BEGIN

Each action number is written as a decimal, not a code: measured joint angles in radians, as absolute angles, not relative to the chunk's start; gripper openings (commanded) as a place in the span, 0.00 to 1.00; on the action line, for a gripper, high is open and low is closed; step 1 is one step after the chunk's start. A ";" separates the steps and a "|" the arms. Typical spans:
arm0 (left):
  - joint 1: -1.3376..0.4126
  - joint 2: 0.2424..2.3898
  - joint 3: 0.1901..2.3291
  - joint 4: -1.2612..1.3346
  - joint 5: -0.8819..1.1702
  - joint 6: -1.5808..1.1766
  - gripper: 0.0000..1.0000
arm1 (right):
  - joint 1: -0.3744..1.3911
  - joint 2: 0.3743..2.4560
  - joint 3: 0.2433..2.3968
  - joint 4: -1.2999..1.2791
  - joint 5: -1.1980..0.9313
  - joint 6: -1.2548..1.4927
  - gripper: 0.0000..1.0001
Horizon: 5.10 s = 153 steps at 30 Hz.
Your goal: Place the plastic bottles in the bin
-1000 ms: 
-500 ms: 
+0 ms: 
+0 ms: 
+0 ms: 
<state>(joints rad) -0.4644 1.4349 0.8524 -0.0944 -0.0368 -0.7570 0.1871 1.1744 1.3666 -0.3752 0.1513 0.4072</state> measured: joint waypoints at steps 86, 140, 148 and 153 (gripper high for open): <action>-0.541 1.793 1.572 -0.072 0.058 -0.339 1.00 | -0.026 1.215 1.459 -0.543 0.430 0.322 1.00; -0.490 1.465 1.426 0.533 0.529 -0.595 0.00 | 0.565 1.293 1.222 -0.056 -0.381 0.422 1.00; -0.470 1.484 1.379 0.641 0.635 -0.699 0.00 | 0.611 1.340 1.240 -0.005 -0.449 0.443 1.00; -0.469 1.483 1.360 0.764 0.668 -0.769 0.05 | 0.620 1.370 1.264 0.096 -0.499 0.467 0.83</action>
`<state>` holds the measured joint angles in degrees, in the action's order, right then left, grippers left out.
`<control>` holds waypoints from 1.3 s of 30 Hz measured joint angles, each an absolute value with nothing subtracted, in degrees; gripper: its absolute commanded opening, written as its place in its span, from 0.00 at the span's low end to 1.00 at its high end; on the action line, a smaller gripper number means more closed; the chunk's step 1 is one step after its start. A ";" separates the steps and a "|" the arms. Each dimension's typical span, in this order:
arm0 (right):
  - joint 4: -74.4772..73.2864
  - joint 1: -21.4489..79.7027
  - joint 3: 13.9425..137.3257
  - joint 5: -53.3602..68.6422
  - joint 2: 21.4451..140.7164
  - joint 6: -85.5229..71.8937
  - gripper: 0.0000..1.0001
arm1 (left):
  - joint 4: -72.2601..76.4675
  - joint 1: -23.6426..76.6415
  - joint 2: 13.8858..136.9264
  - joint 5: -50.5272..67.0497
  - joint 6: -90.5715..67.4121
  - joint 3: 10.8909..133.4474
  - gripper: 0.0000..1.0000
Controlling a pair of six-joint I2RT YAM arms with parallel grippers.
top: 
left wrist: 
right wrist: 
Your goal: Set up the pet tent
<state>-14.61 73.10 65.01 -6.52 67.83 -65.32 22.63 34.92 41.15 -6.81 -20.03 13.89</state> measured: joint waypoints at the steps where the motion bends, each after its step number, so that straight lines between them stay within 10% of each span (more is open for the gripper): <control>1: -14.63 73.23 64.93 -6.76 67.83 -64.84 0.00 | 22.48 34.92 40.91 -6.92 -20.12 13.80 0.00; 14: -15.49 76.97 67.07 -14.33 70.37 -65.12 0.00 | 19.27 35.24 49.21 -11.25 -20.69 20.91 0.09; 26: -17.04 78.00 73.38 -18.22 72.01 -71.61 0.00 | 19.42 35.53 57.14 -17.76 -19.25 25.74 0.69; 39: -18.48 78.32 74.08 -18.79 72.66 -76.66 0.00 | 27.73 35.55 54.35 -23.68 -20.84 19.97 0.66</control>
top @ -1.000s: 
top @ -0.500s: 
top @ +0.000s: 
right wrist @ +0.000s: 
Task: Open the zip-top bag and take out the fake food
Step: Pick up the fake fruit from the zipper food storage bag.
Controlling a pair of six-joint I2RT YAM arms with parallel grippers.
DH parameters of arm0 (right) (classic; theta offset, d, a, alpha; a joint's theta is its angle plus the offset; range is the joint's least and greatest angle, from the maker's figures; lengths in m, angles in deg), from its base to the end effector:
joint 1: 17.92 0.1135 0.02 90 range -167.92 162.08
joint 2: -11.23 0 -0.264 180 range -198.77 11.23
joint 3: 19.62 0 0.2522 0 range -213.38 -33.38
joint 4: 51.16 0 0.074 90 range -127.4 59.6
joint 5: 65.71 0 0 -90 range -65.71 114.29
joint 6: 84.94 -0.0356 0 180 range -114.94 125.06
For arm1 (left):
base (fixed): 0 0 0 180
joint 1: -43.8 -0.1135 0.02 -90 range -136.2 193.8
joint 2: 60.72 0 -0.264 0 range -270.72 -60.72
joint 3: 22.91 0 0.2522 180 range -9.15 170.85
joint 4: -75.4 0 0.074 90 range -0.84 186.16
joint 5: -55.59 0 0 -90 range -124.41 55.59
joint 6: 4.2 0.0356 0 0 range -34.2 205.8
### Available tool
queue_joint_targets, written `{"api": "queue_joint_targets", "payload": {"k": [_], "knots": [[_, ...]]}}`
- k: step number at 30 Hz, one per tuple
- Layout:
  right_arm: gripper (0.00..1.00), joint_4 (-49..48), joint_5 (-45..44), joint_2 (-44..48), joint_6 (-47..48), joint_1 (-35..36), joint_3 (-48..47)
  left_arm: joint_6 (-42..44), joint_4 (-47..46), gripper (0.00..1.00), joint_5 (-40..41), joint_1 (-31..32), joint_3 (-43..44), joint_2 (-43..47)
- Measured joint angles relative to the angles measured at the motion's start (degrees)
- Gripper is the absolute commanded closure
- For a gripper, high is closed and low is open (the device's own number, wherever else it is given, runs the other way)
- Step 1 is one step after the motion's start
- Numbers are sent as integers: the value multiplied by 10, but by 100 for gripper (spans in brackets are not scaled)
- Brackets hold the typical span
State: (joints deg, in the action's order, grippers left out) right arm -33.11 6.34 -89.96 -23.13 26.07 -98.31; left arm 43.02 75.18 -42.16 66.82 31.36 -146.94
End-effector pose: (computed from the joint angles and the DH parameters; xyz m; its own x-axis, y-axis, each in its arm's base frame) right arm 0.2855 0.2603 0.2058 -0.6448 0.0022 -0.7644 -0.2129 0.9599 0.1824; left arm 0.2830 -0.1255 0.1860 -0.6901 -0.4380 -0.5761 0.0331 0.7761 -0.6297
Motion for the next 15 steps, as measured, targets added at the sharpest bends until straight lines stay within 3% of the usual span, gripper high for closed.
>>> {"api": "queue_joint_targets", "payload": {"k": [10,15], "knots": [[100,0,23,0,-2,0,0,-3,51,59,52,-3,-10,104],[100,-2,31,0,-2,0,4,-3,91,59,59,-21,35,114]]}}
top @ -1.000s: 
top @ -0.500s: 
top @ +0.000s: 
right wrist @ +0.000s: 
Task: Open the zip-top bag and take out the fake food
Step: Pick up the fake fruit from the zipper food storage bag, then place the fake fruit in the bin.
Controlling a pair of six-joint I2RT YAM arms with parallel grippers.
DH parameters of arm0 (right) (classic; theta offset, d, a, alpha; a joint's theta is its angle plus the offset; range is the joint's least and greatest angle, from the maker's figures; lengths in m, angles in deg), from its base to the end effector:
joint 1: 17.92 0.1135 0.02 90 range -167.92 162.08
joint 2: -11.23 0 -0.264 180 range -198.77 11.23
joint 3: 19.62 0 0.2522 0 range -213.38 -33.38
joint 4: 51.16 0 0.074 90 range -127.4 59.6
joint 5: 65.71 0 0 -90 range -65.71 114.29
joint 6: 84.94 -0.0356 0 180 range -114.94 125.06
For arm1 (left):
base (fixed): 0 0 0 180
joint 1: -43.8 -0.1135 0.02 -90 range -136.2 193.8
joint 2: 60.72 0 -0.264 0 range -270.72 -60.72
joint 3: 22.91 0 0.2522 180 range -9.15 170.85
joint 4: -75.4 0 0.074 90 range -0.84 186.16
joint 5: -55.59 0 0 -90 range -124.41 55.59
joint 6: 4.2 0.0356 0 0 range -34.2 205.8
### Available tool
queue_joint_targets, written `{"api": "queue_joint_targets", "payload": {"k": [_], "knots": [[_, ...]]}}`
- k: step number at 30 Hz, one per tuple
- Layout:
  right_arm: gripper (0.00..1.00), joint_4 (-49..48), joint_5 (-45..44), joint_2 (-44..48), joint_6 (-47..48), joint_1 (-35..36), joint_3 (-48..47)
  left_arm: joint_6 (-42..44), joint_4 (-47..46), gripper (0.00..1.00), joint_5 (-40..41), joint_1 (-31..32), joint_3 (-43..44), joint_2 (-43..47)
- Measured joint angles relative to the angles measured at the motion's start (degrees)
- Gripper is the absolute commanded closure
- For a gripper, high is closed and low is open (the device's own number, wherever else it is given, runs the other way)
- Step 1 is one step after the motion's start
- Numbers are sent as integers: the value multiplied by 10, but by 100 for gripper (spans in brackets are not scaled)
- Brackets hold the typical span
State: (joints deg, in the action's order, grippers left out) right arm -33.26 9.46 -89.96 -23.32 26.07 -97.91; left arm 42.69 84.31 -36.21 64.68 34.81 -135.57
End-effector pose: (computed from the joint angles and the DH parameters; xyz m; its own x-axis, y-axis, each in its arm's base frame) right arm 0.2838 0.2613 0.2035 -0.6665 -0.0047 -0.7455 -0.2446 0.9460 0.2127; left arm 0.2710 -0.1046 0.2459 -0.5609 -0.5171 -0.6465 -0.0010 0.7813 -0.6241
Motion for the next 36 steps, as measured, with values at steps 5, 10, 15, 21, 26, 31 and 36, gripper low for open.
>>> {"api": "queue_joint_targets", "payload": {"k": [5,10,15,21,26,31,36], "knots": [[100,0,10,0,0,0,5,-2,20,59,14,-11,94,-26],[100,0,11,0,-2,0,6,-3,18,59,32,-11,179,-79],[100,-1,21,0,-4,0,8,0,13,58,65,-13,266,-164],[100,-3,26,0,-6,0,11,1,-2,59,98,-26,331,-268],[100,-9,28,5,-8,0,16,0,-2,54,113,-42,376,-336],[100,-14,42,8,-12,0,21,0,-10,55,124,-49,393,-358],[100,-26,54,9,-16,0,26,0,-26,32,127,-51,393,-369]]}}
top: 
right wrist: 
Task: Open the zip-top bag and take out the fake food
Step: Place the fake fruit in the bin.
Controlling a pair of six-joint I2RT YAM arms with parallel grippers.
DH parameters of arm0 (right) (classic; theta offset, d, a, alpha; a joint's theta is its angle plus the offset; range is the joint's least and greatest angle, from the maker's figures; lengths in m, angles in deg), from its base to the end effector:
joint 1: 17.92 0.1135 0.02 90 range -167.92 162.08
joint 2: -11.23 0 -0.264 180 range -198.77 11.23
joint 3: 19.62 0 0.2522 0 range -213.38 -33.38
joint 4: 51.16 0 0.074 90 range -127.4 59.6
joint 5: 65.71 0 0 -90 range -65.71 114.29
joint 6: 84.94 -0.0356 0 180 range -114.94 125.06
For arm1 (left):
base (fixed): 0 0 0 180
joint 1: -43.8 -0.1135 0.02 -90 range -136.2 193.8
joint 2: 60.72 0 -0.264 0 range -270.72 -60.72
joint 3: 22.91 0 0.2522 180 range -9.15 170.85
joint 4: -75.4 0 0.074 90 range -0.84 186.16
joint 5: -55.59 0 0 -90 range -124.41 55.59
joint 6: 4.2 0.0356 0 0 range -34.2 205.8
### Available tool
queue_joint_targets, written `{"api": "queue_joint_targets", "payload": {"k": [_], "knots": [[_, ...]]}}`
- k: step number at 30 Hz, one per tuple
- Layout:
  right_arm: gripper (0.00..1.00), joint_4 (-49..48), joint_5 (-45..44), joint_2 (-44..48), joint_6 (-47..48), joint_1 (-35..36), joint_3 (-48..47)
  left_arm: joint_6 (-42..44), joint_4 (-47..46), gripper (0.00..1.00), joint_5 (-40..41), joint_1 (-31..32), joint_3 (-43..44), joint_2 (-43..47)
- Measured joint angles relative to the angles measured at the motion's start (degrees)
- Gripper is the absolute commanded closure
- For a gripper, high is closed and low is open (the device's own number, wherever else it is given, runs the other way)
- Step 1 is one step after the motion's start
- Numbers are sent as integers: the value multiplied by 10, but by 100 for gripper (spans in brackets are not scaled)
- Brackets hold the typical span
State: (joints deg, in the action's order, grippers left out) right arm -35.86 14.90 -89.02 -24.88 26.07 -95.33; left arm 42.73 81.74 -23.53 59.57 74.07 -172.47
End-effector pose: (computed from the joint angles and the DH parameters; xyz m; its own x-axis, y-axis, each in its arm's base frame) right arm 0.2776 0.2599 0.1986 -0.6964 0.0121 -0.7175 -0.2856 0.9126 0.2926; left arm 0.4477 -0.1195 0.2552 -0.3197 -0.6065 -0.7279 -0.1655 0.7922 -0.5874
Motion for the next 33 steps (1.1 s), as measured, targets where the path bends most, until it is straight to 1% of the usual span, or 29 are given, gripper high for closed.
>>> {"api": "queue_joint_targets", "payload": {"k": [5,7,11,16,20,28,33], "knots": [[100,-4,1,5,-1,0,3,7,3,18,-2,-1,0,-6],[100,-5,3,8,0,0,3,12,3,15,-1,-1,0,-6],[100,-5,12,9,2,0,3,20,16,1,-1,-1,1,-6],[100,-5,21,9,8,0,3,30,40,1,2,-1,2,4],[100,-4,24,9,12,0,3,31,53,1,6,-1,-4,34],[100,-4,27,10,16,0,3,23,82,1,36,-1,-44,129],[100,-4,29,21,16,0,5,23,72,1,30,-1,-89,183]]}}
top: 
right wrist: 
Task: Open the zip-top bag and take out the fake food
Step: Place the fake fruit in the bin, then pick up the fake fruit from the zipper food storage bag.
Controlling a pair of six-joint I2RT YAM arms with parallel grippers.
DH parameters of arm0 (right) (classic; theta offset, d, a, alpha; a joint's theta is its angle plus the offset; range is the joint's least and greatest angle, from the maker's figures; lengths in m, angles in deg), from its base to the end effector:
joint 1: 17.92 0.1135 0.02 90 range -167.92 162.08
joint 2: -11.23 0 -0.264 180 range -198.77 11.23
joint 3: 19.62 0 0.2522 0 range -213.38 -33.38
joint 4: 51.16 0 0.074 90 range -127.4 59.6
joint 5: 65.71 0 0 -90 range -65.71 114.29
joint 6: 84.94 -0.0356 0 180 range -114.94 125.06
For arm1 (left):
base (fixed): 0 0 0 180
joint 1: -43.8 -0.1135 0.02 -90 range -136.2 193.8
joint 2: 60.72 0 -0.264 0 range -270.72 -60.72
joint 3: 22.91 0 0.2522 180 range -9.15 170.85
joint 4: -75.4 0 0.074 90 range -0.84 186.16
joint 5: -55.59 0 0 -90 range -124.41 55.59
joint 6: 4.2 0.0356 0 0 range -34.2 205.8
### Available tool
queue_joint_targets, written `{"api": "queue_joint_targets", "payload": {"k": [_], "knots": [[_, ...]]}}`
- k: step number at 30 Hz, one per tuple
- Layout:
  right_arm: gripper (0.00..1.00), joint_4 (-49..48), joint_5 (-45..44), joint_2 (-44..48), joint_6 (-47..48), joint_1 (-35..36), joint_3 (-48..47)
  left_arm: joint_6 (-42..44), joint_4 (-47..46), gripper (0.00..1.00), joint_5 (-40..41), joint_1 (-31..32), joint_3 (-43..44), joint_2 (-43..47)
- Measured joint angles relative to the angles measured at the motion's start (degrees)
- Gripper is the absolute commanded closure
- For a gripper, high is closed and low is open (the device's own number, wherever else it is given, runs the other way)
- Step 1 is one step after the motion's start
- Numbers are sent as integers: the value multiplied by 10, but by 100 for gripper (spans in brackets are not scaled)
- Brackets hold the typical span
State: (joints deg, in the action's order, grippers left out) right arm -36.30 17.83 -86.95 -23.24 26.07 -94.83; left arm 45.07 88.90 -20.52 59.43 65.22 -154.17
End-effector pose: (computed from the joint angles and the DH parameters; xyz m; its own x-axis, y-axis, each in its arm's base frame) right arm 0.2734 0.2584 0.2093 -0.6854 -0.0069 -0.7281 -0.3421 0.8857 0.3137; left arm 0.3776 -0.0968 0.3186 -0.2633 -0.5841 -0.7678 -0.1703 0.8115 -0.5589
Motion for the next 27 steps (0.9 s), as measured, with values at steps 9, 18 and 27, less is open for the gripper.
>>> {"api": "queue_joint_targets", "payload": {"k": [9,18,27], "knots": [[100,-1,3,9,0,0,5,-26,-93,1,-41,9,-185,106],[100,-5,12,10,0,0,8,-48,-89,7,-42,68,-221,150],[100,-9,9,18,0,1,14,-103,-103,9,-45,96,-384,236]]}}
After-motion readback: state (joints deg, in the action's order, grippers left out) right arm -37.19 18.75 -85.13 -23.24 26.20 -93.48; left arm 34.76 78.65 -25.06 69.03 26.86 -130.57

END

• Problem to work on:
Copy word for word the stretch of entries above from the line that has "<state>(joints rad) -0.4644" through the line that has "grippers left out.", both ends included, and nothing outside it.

• Output of the exercise:
<state>(joints rad) -0.4644 1.4349 0.8524 -0.0944 -0.0368 -0.7570 0.1871 1.1744 1.3666 -0.3752 0.1513 0.4072</state> measured: joint waypoints at steps 86, 140, 148 and 153 (gripper high for open): <action>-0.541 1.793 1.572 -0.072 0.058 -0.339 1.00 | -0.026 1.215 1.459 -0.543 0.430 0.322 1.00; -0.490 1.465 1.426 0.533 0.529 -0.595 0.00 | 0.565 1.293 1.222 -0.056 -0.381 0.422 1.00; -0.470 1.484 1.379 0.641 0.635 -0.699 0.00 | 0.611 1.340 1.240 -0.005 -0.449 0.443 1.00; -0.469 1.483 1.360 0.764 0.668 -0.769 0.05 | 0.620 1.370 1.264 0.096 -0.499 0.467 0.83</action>
`<state>` holds the measured joint angles in degrees, in the action's order, right then left, grippers left out.

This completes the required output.